Nagios made easy

Apps

In depth: What's the best way to monitor multiple Linux servers for configuration errors, high load or other problems? The answer is Nagios, which is a fantastic (and free!) networking monitoring system that lets you track multiple servers (HTTP, SMTP, SSH and more) across multiple machines, all backed by a neat user interface.

Nagios gives you an unbeatable overview of all your machines, meaning that you can fix upcoming problems before they turn critical and be certain that you're not missing anything about your network. The basic structure of Nagios is pretty simple: you set up one machine as your Nagios server, and it gathers information on the client machines you point it at, then displays it in a neat web page format. Read on to learn how to get started with Nagios on your own network!

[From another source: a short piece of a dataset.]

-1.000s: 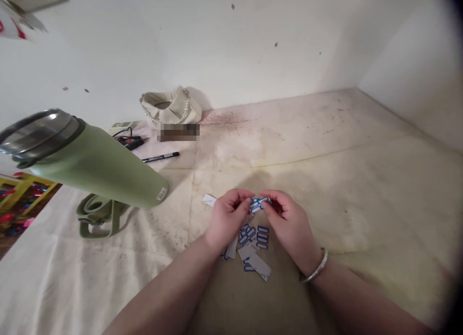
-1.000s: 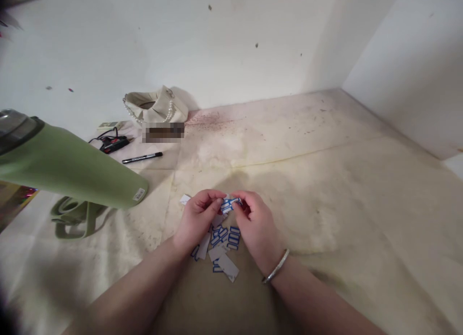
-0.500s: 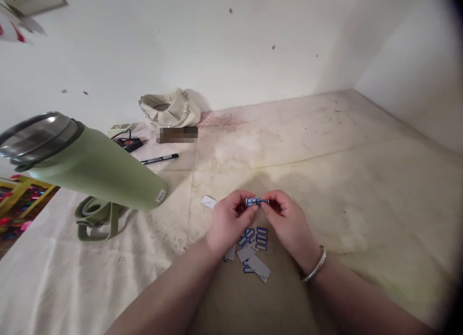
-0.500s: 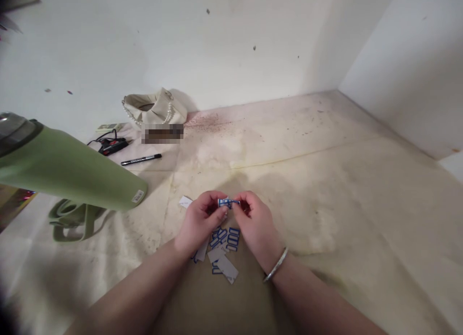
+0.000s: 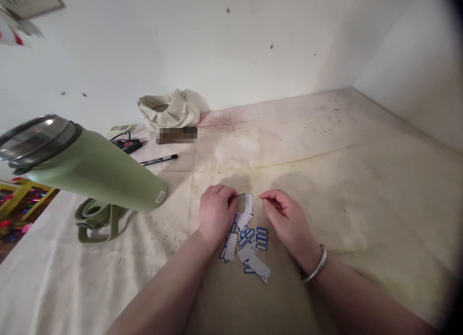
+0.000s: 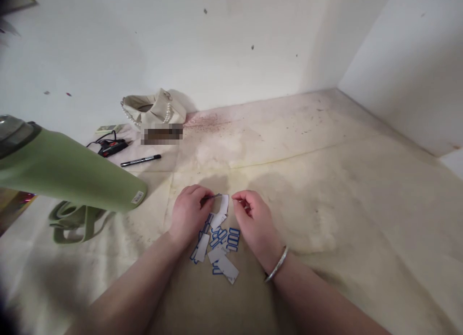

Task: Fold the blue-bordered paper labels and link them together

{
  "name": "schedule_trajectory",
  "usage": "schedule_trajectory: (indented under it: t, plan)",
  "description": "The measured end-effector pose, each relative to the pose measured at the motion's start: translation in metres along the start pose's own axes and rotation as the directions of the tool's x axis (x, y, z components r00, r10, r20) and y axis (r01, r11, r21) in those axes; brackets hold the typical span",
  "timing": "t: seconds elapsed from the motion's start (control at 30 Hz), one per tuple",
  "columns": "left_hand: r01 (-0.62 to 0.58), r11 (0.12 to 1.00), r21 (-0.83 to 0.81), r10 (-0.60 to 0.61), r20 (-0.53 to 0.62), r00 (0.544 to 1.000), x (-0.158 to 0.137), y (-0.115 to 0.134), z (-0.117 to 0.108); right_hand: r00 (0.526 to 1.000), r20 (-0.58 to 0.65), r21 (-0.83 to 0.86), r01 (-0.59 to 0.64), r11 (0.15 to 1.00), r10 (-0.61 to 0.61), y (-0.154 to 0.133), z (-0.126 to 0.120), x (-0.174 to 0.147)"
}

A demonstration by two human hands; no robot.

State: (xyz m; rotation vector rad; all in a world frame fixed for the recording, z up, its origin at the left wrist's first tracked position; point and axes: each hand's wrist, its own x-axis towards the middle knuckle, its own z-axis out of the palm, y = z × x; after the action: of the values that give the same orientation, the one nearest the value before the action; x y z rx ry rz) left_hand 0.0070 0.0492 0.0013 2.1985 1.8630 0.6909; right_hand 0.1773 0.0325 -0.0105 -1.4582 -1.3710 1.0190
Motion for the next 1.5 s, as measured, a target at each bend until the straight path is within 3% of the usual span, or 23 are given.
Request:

You can get basic service information on the client machines (whether they're pingable, whether SSH is OK, whether HTTP is OK) without needing to install any software on them; the server alone will do the work. Or you can get centralised reports on further information (such as disk space or CPU usage), if you install client-side software. The server can react to alert situations by sending email or text to inform a human person, or by doing more or less anything else that you can write a script to make happen.

It's incredibly versatile, configurable, and powerful. The flipside to this, inevitably, is that it can also be difficult to set up correctly. This tutorial will walk you through getting the central server and a single client machine set up (all other client machines can be set up exactly the same) and will touch briefly on the other possibilities you can investigate once you have it running. It's complicated, but it's worth the effort you put in to get it going, as once Nagios is running it needs very little maintenance.

Initial server setup

First of all we'll tackle getting the central Nagios server set up, and enable reporting via the web front-end. You can install from source from www.nagios.org, or there should be a package available for your system. For Debian, this is the nagios2 package (not nagios, which is the old version), and you should also install nagios-plugins (we'll talk about plugins later). On setup, it'll ask you for the admin password - remember this! - and whether you want version 1 backwards compatibility (there's no need for this if you're performing a new setup).

You'll also need to install apache2 if you don't already have it installed (we're not going to cover this in any detail here). Once both Nagios and Apache are installed, go to /etc/nagios2 and copy the config sections from the apache2.conf file into the config file belonging to your installation of Apache.

This will provide a basic configuration that should work with the default install to get the web reporting working. If you've personalised your Apache or Nagios install or moved any files around, you'll need to check that the various directives and aliases are pointing to the correct places. Restart Apache, and that's the web side of things set up. Of course, now you need to get the server set up so that there's information being delivered to that webpage.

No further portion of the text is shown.